_PROBLEM TO SOLVE_
Go over the material below and report every line that contains the word "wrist".

_DATA PROVIDED_
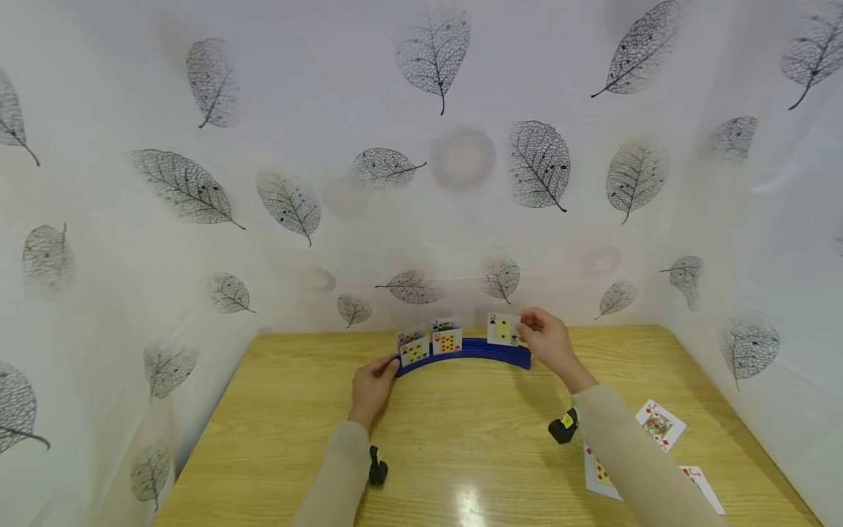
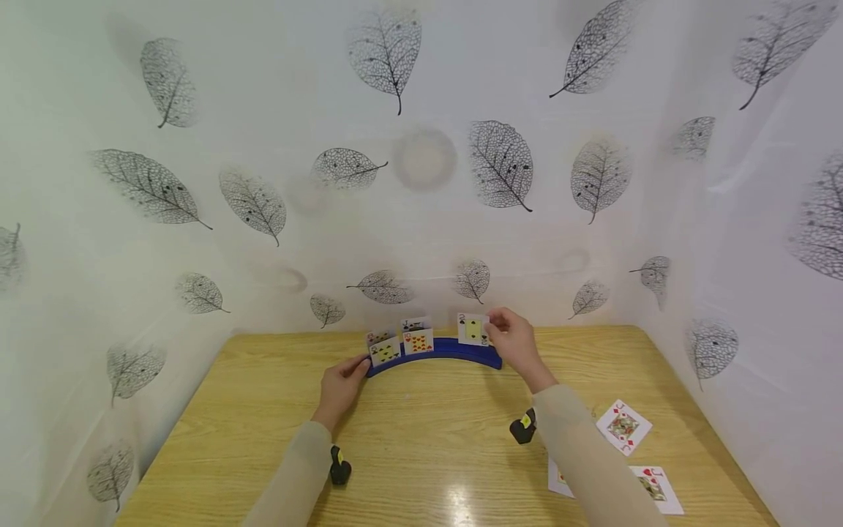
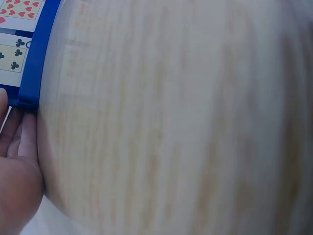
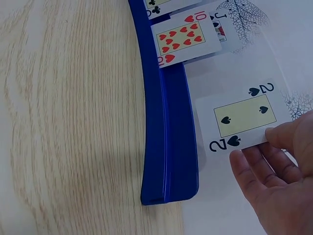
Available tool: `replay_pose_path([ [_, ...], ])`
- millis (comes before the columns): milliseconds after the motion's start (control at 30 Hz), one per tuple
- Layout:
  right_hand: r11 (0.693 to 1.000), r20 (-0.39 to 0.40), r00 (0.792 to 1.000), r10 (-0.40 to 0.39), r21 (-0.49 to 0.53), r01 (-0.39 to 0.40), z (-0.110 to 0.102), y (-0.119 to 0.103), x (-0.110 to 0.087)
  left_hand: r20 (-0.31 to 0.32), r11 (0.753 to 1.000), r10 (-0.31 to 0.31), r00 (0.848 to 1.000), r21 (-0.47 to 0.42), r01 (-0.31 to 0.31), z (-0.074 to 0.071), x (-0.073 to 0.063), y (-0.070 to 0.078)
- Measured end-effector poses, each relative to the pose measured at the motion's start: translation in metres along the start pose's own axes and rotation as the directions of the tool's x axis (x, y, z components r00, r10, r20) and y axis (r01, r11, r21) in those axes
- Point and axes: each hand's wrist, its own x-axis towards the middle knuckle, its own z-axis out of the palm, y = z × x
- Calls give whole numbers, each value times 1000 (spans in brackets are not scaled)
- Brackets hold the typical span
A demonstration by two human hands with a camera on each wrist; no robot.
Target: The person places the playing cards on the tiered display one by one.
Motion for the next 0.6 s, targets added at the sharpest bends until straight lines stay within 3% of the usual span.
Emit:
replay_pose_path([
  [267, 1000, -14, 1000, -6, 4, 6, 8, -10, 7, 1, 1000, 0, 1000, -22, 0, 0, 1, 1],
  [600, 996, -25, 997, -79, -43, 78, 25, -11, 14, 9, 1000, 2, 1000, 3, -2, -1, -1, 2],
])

_ANSWER AREA_
- Point and axes: each hand's wrist, its own x-axis towards the middle knuckle, its own z-axis out of the palm, y = z × x
A demonstration by two human hands with a camera on each wrist; no robot.

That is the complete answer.